A presença informal de Del Nero, de acordo com Burzaco, não alterou apenas os valores dos pagamentos, mas também foi um dos fatores afetaram a forma como eles eram realizados. Um aumento na fiscalização sobre as transações no futebol, aliado aos valores também cada vez maiores, levou à necessidade de criação de empresas fantasmas para o pagamento de propinas.

“No começo, os pagamentos iam para a conta da Conmebol, e o Nicolas Leoz [então presidente] ou mandava o dinheiro ou dava as instruções para mandarmos para onde dizia Teixeira (..). Em 2013, quando [Marin e Del Nero] começaram a receber os US$ 900 mil, o dinheiro não saía mais da conta da Conmebol, mas de empresas de fachada criadas para pagar os subornos. Com as restrições maiores no mercado financeiro e a corrupção aparecendo no futebol, ficou mais difícil dirigir esses pagamentos para localidades, digamos, exóticas, ou difíceis de alcançar. Depois de muita discussão, mudamos as instruções para tornar esses pagamentos possíveis”, explicou Burzaco.

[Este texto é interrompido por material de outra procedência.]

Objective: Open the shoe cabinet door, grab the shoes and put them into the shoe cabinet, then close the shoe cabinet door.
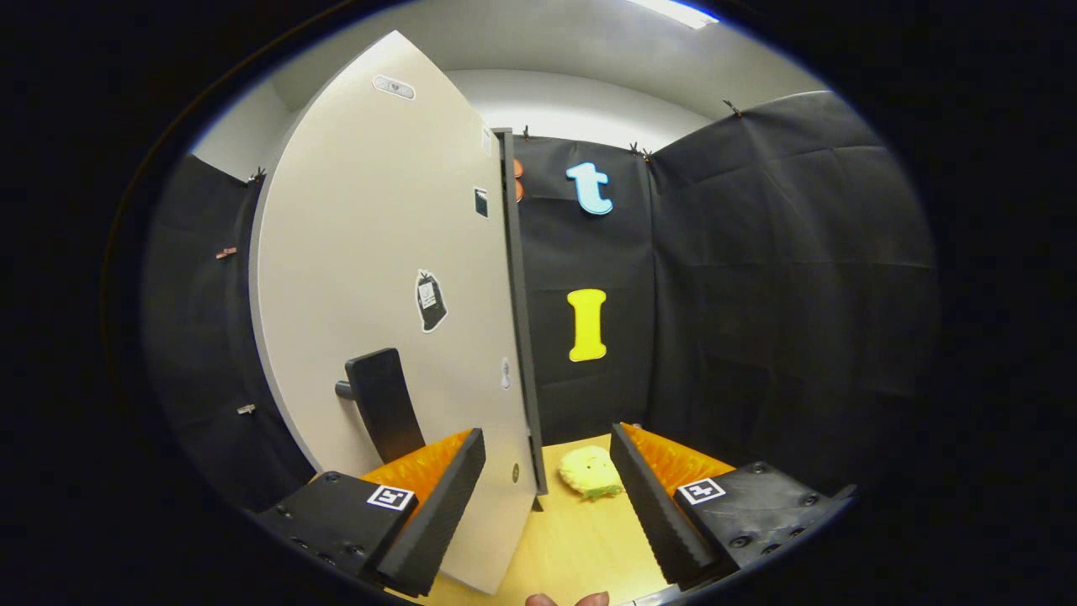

Além do empresário argentino, Del Nero foi citado diversas vezes por Harry Stillman, advogado de defesa de José Maria Marin. Stillman afirmou na última segunda-feira que, embora seu cliente ocupasse a presidência da CBF, o presidente de fato da entidade e responsável pelas decisões era Del Nero – o atual mandatário da entidade negou as acusações e disse que não assinou nenhum contrato durante a gestão de Marin.

O UOL Esporte tentou contato com José Roberto Batochio, advogado de Del Nero, mas ele não se encontrava em seu escritório. A CBF emitiu uma nota oficial sobre o depoimento de Burzaco.

“Com referência à citação feita à sua pessoa pelo delator premiado ALEJANDRO BURZACO na Corte de Justiça do Brooklin, New York, EUA, o presidente da CBF, MARCO POLO DEL NERO, vem a público esclarecer que nega, com indignação, que tivesse conhecimento de qualquer esquema de corrupção supostamente existente no âmbito das entidades do futebol a que se referiu. As investigações levadas a efeito naquele país não apontaram qualquer indício de recebimento de vantagens econômicas ou de qualquer outra natureza por parte do atual presidente da CBF. Igualmente, o que ali ficou apurado foi que os contratos sob suspeita não foram por ele assinados nem correspondem ao período de sua gestão na presidência da CBF. Esclarece, ainda, que jamais foi membro do Comitê Executivo da Conmebol, mostrando-se também falsa essa informação. Por fim, reafirma que nunca participou, direta ou indiretamente, de qualquer irregularidade ao longo de todas atividades de representação que exerce ou tenha exercido”, diz o comunicado.